The stories all too often cast an image of a corrupt, backward nation instead of an economically vibrant country, said Bowditch, author of “The Last Emerging Market: From Asian Tigers to African Lions? The Ghana File.”
A leader of an organization that promotes better understanding of African issues was not familiar with Reid’s case but said many foreigners who conduct business in Africa end up frustrated.
They find the telecommunications system undependable, appointments that are not always kept and people who take financial advantage of a situation if given the chance, said Kofi Boateng, chief operating officer of the Africa-America Institute in New York.
“When you’re dealing with the Third World, you can’t expect things to go one to two, then two to three,” said Boateng. “You have to make the time to understand the culture and the way things work.”
Reid’s experience, however, was soured by more than red tape.

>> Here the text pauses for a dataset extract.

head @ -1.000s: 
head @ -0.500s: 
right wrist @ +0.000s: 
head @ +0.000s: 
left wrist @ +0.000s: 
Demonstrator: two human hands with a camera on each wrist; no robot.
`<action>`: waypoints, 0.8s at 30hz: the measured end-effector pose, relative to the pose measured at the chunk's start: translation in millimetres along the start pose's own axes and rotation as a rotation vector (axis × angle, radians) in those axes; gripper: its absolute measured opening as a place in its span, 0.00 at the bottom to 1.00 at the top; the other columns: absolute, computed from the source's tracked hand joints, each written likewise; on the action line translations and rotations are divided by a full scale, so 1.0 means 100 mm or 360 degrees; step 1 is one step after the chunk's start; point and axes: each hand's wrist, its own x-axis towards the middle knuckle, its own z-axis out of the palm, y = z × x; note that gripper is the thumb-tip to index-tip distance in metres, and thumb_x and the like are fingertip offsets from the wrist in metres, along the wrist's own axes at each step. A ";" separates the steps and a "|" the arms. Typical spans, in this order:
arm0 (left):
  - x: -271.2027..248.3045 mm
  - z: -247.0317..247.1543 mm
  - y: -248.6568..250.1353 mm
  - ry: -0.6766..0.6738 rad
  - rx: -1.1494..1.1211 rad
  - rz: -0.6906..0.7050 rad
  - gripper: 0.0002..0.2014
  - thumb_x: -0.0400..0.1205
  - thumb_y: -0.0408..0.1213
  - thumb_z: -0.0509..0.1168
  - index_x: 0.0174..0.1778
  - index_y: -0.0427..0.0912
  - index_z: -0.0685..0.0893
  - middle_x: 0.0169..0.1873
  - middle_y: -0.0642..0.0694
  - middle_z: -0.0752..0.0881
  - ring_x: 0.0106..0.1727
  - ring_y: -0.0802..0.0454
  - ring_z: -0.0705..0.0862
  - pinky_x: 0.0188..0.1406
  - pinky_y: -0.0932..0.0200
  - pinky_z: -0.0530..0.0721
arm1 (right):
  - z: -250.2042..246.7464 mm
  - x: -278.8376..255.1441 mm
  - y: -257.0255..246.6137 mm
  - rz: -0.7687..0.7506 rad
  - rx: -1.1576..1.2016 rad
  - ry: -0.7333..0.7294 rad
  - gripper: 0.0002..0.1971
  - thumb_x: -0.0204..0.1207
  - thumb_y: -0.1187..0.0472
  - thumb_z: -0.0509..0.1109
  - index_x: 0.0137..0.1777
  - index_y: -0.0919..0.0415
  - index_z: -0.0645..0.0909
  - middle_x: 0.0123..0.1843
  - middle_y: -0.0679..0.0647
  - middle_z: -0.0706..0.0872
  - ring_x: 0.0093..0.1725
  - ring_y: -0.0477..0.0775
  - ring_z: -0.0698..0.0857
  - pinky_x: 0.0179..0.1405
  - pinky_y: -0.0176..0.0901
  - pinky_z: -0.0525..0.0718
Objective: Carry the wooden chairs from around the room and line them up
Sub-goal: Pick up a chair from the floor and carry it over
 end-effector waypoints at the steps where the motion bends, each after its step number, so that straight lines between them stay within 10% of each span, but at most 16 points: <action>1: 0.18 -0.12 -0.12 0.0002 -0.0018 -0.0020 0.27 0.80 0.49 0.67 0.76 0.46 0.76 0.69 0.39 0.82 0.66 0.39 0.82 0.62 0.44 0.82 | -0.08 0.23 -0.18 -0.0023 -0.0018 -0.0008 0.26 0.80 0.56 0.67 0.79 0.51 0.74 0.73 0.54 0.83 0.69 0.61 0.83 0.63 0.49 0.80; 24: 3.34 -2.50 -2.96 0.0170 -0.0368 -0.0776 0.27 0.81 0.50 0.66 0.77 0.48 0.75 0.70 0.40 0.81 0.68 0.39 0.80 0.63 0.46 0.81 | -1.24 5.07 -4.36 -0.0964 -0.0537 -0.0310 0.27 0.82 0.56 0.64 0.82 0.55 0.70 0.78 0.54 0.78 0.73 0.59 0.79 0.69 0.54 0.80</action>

In Ofoase, Reid said, a man showed him a round in the chamber of a rifle. “Reid” was written on it in felt pen.
He took the threat seriously. “I have value for my life and fears like everyone,” he said.
He fled Ghana Feb. 17 for what turned into a two-week journey through seven countries, including Mali, where, he said, bandits stole about $300 he had stashed in his pockets. They didn’t find the $700 he had taped to his feet.
Reid returned to Maine filled with bitterness and disappointment, 40 pounds lost from his 185-pound frame.
But in the last three months, sore feelings have been muted by time spent among friends and familiar things. And with the purchase of a new home in Bangor, restlessness is setting in once again. Reid is considering another humanitarian effort but closer to home, maybe in Mexico or South America.
“I’m 66 going on 50,” he said excitedly. “Everything in my life is falling right into place where I want it.”